[Brief]
From the entries that follow, copy each line containing the word "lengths".

[Dataset extract]
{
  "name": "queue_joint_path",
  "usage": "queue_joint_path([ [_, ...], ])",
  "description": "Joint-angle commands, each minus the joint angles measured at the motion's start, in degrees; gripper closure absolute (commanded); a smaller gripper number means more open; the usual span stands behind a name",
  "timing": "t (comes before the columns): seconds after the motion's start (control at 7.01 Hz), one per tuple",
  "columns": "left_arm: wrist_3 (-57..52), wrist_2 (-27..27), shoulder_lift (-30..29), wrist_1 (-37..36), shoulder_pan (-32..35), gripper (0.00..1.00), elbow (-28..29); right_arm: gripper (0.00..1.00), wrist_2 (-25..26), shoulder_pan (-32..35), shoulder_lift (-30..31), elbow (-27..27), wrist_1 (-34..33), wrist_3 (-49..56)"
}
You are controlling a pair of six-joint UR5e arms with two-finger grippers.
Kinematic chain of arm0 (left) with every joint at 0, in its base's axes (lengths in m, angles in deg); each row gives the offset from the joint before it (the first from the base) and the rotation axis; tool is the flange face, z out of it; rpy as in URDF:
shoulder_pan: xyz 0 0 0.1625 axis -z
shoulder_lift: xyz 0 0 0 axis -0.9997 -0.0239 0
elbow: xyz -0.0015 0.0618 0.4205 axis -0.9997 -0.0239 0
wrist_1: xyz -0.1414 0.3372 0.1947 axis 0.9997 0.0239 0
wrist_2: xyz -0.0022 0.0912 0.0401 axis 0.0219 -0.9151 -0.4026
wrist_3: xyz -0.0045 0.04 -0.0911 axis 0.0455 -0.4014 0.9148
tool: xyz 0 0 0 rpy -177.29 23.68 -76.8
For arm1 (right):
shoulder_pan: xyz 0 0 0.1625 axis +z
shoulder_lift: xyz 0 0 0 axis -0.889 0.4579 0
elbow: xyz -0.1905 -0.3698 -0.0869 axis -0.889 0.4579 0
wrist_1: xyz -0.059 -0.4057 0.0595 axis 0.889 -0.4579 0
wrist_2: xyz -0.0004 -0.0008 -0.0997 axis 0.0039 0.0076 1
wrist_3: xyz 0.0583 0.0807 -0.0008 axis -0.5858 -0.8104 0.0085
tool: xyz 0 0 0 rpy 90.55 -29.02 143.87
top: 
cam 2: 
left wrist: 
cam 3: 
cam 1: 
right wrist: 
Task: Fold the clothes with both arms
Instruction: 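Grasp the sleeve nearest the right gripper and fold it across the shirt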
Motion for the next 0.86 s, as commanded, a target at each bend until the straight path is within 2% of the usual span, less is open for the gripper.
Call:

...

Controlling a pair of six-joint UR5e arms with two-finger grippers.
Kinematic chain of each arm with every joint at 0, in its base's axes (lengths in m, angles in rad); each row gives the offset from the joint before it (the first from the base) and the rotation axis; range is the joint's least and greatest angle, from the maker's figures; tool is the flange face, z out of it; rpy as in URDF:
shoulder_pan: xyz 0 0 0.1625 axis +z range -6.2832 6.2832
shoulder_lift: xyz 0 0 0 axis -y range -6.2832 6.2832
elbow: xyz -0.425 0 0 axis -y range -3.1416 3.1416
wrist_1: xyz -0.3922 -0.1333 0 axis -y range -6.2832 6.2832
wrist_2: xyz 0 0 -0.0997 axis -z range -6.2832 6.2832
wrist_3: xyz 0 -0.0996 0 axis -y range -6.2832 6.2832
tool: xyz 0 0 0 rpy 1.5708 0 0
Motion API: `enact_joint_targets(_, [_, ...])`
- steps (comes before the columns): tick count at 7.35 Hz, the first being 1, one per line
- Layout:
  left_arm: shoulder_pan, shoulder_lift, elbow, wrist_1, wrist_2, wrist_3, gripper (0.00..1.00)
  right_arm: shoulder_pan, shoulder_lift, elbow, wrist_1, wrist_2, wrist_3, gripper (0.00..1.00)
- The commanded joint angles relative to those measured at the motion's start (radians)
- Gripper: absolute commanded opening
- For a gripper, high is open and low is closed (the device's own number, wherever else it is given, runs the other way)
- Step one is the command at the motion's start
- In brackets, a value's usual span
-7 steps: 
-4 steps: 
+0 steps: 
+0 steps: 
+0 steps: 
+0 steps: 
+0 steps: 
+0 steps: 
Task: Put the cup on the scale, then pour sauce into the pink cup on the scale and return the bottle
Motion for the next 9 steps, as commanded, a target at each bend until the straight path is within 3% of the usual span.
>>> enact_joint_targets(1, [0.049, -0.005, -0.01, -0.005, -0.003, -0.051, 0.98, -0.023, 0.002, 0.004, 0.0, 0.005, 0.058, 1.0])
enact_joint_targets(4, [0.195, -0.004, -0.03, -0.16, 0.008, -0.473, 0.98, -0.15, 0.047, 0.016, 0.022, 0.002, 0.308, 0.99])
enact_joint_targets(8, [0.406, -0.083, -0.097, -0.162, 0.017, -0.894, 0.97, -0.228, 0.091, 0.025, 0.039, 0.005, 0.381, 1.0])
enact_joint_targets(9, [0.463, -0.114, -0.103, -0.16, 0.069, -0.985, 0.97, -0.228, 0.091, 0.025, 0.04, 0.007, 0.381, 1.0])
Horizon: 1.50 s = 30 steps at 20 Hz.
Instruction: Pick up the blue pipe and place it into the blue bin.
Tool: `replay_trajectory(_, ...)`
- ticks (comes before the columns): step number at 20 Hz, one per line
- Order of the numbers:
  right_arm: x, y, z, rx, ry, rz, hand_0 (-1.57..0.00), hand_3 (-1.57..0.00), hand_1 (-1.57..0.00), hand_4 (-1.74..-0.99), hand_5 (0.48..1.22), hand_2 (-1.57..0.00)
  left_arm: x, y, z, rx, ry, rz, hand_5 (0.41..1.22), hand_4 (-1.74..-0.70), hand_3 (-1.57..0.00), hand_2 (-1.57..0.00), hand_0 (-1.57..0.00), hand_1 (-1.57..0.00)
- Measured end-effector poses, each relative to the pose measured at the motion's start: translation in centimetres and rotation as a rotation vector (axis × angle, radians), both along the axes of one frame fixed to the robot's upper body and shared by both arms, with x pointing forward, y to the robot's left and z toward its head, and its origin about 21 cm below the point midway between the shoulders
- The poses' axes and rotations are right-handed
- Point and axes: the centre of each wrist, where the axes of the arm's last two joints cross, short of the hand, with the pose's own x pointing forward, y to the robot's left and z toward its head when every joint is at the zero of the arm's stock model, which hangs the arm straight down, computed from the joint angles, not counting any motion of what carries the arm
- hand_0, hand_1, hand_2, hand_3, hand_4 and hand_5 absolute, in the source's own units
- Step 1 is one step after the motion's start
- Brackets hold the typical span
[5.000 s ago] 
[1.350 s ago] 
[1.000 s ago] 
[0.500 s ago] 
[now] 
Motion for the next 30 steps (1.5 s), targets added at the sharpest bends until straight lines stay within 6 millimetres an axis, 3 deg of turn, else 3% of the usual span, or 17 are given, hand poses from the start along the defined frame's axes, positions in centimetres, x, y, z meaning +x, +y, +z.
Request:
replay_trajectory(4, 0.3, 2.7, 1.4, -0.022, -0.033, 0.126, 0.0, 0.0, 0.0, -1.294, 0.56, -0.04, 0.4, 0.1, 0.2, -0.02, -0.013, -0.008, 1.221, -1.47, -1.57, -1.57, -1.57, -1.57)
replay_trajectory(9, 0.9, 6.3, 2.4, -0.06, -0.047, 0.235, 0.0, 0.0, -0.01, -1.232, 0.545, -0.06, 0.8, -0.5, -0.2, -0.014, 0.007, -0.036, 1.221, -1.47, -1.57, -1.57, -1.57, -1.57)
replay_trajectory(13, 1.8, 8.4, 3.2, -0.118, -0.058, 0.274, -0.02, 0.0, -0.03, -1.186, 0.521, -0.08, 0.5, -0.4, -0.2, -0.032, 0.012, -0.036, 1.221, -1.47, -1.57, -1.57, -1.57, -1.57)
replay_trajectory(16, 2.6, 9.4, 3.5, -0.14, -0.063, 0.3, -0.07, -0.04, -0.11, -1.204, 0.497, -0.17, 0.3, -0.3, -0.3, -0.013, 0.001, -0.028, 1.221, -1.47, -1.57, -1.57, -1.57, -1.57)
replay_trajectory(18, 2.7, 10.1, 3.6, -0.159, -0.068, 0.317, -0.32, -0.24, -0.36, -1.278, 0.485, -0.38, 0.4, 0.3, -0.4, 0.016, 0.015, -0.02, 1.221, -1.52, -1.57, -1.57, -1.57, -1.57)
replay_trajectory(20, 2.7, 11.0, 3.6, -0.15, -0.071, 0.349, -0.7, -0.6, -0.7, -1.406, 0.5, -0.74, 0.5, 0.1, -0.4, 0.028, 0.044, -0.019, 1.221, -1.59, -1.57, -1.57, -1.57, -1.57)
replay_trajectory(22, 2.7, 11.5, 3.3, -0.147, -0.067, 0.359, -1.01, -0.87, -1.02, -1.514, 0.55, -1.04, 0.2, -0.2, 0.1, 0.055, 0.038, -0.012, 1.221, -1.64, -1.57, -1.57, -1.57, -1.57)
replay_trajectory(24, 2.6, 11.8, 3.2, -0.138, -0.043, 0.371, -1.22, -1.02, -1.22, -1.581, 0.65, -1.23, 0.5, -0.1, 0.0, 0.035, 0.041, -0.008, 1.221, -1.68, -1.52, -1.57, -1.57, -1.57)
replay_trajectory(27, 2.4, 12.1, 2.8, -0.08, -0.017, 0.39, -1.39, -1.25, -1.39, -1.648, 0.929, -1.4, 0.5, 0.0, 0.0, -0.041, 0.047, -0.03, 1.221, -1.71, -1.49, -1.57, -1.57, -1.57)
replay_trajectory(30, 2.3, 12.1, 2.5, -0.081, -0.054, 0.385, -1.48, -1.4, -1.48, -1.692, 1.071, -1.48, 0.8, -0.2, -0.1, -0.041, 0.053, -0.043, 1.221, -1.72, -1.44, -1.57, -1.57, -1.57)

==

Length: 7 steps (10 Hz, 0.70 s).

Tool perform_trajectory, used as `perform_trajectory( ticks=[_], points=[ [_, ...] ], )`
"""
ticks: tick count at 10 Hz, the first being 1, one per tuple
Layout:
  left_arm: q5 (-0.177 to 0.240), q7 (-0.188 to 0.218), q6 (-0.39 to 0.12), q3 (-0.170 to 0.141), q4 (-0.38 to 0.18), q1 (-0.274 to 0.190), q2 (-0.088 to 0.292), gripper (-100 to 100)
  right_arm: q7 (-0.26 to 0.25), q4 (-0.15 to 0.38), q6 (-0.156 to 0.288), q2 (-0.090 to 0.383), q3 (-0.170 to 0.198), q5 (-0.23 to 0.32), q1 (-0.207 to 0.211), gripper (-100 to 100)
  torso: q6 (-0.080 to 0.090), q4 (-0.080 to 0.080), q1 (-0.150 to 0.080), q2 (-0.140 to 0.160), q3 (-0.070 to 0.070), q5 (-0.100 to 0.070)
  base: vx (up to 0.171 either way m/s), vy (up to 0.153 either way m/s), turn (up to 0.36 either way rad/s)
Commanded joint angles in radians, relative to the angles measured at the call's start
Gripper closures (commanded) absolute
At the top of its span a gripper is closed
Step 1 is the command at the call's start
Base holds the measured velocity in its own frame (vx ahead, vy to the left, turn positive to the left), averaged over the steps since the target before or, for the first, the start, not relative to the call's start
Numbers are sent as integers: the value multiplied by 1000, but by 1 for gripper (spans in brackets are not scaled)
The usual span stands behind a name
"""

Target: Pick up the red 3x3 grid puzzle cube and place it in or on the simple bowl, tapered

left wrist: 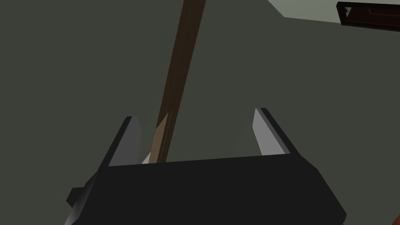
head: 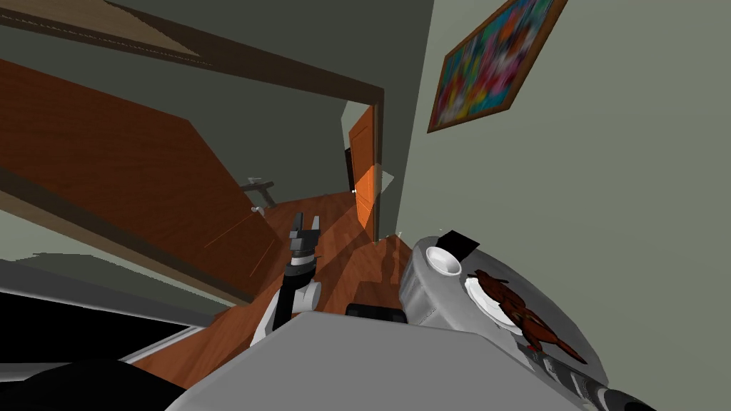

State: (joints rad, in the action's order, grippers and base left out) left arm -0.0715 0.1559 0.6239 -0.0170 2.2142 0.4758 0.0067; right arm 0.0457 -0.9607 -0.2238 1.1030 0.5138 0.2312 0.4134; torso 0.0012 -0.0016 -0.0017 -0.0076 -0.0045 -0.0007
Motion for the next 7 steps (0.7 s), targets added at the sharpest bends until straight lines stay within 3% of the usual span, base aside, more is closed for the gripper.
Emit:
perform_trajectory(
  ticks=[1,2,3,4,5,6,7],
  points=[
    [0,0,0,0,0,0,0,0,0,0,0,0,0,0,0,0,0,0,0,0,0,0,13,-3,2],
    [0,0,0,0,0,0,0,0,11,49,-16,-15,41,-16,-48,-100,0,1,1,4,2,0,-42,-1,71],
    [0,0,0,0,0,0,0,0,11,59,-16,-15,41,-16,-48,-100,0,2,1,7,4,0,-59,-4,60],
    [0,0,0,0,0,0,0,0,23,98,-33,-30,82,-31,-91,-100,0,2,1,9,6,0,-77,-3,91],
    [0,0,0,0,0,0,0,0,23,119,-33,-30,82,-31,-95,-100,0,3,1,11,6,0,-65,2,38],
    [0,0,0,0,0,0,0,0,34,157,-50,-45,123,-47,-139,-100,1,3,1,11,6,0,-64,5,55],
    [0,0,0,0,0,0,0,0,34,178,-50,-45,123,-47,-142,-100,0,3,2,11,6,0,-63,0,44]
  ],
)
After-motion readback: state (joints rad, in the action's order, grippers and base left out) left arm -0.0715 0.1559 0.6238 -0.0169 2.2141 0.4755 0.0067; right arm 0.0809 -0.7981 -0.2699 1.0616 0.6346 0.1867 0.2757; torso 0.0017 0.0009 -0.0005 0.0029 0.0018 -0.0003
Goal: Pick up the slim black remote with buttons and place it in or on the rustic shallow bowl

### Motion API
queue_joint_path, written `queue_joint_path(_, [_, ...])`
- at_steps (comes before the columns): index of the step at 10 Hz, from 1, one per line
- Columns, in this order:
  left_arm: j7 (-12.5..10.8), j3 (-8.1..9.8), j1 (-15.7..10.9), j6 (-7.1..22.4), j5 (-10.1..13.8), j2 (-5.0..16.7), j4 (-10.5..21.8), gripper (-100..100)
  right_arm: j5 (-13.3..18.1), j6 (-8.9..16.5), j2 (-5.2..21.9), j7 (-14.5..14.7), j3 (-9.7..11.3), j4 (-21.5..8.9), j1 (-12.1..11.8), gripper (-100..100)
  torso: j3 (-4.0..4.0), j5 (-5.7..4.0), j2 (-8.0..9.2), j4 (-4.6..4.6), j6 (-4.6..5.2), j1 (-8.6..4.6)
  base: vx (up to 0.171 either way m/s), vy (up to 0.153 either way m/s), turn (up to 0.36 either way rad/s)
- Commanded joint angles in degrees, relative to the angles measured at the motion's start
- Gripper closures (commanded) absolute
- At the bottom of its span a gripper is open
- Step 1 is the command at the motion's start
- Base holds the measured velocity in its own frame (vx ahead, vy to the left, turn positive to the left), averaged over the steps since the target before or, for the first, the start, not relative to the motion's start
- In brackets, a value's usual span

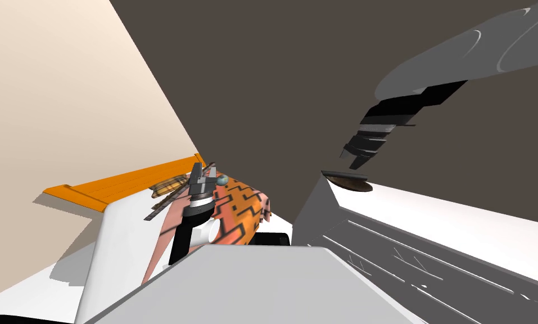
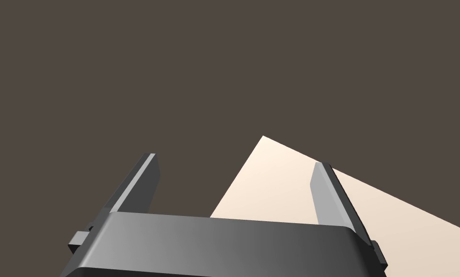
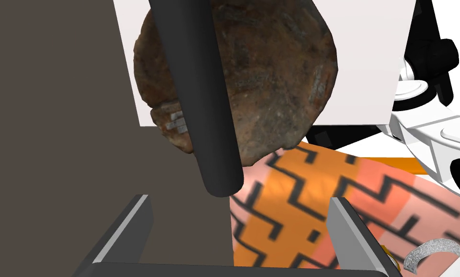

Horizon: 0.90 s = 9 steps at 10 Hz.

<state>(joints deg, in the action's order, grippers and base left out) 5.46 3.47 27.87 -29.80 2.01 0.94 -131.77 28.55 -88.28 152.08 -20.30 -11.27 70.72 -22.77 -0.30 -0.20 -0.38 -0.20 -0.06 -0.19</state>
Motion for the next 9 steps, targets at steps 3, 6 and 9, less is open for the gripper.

[Solution to the exercise]
Kinematic chain of arm0 (left) with every joint at 0, in its base's axes (lengths in m, angles in deg); each row gives the offset from the joint before it (the first from the base) and the rotation axis; tool is the flange face, z out of it; rpy as in URDF:
Kinematic chain of each arm with every joint at 0, in its base's axes (lengths in m, angles in rad); each row gives the offset from the joint before it (the first from the base) and the rotation axis; range is the joint's least and greatest angle, from the maker's figures; tool is the flange face, z out of it; rpy as in URDF:

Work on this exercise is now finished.